Okay, that might not be totally true. I’d fight to protect my young. I’d fight to defend those I love. And even I’ve felt the flash of hot rage, a primal fury that says “get ready, we’re doing this.”
But I’d really rather not. Can’t we just sit down and talk about this, please?
Team Chimp says, “No, we cannot. We’re tired of being beat with words when we’re the stronger ones who should rightfully be running things around here. It’s time to teach everyone who ever made us feel like they were smarter than us a lesson. We’re not playing by your dumb rules anymore because we can’t win that way and we’re tired of not winning.”
And that’s basically the story of how we got our current president: enough people felt ignored by the establishment, and a strain of the Republican party knew just how to capitalize on it by framing it as “truth-telling strongmen vs lying pussies.”
But to me the scariest part is this: saying “this is against the rules” is meaningless when the other side openly refuses respect the rules.
This isn’t two opposing sides. This is one side saying, “I really think we should establish some rules and all follow them,” and another saying, “Fuck your rules, I do what I want.”
Now where does that leave us?
If only we could remember that this is a bet that does not usually go well for the majority of us. If only we could stop collectively making the same mistakes over and over again, in waves.
In the meantime, it’s time to dust off our history books — the ones that haven’t been replaced by the Texas State Board of Education, anyway — and figure out how to fight against Social Darwinism.

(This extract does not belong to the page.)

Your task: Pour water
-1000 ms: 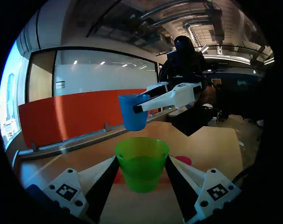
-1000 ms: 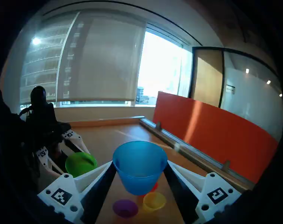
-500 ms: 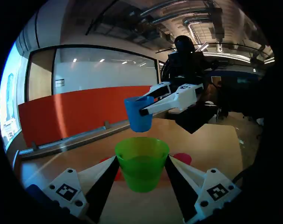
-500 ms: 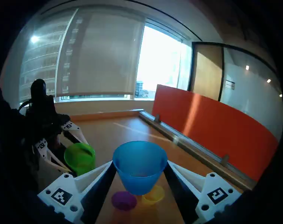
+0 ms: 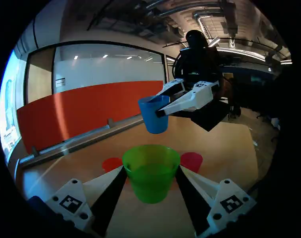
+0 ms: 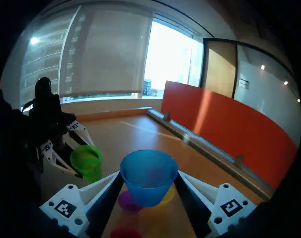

Yet again.
Sigh.
Michael Moore said it, and I agree: Donald Trump is the most honest president we’ve ever had: he’s doing just what he’s said he would do. The fact that so little of it legal is beside the point; this is what people voted for. “Rip it up!”
Saying “this is against the rules” is meaningless when the other side doesn’t respect the rules. It’s like trying to argue with me that women should have no rights because that’s what they say in the Bible. It doesn’t matter to me what it says because I don’t accept the Bible as The Moral Authority.
Wow! You said all of the things I'm experiencing in a way that I haven't been able to gather myself to express. I always love your writing - but this is special. I am at overload with the stress of a worsening disability and being the target of at least three groups that MAGA is targeting. I really need that Social Security and Medicare. People keep pleading with them, as they close one agency after another, but what about the people who need those services? They would like to be rid of "those people" just like Hitler did - he made his way through the most vulnerable. So pleading with them is a waste of time.
Good column! Those of us who did not want Trump are trying to deal with the chaos and outrage. Hard to know what to do to save our country.